> **TASK ITEM**
Write only the number of lines in the data that contain the word "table".

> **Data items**
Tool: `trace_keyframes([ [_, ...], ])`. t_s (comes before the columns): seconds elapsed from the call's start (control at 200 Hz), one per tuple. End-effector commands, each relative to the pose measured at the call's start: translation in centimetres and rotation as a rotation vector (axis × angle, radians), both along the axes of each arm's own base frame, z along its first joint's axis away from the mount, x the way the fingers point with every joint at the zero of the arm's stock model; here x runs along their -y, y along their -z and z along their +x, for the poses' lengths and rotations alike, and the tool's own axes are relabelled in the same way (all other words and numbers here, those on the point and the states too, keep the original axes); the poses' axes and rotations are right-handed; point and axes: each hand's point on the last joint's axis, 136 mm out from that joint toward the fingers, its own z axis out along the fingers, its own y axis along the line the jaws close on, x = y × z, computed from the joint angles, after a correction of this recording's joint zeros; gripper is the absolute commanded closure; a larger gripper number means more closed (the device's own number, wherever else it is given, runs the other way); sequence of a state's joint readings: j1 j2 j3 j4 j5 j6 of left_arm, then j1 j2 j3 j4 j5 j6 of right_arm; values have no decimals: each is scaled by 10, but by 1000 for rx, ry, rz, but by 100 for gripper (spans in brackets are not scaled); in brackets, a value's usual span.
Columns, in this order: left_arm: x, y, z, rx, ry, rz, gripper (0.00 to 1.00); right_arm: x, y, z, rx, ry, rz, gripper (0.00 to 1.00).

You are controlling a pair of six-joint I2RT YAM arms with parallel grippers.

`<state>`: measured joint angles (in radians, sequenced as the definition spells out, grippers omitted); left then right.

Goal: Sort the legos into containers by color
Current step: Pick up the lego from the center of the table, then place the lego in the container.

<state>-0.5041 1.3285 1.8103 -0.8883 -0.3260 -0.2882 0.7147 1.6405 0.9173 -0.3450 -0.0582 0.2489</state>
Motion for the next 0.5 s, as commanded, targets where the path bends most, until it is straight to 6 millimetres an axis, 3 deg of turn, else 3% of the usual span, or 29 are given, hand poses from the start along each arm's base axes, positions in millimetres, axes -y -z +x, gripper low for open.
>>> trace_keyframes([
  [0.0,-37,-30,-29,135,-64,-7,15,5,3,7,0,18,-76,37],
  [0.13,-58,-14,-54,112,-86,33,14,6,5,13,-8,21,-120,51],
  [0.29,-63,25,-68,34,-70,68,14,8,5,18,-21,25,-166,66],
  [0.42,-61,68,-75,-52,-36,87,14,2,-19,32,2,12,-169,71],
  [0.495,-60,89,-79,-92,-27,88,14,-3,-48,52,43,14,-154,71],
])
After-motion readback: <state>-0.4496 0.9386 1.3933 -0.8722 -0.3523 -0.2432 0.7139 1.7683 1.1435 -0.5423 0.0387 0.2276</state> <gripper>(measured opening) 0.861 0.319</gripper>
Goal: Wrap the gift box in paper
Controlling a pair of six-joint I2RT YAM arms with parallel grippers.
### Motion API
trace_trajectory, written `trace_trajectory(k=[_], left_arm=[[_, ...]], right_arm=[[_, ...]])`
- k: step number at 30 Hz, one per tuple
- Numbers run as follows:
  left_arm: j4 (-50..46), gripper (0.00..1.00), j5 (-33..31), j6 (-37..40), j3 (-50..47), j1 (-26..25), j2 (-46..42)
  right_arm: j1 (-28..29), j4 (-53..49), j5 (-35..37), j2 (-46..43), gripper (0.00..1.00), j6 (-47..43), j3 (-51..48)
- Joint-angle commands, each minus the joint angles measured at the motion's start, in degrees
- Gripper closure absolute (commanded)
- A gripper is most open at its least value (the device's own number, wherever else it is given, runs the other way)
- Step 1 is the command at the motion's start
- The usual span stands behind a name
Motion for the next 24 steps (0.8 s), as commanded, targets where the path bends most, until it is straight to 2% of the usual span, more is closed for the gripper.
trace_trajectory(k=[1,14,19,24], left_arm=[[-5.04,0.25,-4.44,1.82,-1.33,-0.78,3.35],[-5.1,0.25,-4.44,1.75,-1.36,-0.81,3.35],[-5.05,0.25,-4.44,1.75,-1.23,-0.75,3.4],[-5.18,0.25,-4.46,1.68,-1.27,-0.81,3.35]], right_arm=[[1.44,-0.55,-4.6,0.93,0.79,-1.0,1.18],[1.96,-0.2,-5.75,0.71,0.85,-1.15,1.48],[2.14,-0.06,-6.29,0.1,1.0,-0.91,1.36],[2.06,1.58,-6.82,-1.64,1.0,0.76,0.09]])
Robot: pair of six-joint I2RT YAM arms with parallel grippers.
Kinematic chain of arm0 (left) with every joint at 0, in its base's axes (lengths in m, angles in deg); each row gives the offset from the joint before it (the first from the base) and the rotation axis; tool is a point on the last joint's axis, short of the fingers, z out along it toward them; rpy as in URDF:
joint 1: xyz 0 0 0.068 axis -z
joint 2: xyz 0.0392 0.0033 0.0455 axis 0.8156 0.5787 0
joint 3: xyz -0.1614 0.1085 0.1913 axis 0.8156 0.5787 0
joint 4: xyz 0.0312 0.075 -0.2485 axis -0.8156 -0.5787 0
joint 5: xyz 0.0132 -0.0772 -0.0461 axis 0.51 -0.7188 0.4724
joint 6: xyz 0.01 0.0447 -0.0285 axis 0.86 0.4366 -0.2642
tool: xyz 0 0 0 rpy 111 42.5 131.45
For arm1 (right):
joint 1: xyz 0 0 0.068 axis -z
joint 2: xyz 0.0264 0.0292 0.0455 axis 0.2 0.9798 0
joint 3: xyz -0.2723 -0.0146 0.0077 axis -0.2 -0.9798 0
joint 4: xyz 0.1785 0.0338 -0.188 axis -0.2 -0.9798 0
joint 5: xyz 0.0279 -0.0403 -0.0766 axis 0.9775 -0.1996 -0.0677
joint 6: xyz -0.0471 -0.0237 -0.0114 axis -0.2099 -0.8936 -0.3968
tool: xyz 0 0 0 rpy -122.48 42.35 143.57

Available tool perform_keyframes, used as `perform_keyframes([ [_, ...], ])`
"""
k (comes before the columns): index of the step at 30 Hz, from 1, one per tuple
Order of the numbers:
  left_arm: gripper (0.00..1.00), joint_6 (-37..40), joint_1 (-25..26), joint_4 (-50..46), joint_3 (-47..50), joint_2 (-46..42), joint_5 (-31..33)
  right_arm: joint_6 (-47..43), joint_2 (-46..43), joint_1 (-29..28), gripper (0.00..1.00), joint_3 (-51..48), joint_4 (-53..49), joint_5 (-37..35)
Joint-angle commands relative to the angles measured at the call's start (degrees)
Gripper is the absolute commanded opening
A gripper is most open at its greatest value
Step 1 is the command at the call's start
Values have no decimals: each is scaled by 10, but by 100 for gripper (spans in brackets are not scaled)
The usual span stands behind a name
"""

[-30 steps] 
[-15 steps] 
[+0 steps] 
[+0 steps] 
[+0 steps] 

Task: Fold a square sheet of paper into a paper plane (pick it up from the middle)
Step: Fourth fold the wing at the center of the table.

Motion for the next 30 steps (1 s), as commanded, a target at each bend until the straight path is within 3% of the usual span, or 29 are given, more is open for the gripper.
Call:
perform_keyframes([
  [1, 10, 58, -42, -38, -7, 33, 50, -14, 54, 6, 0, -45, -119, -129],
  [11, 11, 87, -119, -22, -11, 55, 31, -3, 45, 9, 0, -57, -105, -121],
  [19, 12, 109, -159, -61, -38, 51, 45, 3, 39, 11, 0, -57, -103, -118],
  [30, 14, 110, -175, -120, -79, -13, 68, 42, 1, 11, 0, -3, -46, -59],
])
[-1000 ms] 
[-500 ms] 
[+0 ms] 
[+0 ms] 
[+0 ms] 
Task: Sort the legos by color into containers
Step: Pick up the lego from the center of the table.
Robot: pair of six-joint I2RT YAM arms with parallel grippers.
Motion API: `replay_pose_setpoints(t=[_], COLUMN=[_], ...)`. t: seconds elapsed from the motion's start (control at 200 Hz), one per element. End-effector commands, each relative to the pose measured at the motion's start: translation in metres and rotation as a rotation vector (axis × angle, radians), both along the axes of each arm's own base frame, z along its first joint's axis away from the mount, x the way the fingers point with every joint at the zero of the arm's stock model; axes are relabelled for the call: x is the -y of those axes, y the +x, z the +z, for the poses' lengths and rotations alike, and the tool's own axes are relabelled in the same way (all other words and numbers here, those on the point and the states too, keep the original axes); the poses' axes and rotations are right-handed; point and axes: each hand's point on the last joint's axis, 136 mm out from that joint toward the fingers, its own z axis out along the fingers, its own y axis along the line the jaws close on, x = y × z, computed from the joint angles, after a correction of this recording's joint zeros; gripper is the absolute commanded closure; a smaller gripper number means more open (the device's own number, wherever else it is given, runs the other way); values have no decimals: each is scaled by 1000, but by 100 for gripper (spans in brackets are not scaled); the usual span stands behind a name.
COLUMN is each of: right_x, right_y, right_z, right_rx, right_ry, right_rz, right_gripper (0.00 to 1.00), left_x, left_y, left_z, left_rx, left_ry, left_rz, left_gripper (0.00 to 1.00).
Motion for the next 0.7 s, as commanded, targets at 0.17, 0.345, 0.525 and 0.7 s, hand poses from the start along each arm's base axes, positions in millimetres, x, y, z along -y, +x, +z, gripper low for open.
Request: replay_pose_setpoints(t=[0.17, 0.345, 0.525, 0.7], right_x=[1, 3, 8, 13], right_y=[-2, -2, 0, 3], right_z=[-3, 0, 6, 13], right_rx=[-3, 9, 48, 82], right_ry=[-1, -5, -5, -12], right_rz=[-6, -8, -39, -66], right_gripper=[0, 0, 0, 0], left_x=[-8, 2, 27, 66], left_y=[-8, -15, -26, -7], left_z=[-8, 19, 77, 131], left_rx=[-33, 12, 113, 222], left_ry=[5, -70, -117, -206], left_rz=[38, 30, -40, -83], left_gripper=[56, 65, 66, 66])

> **ANSWER BELOW**
3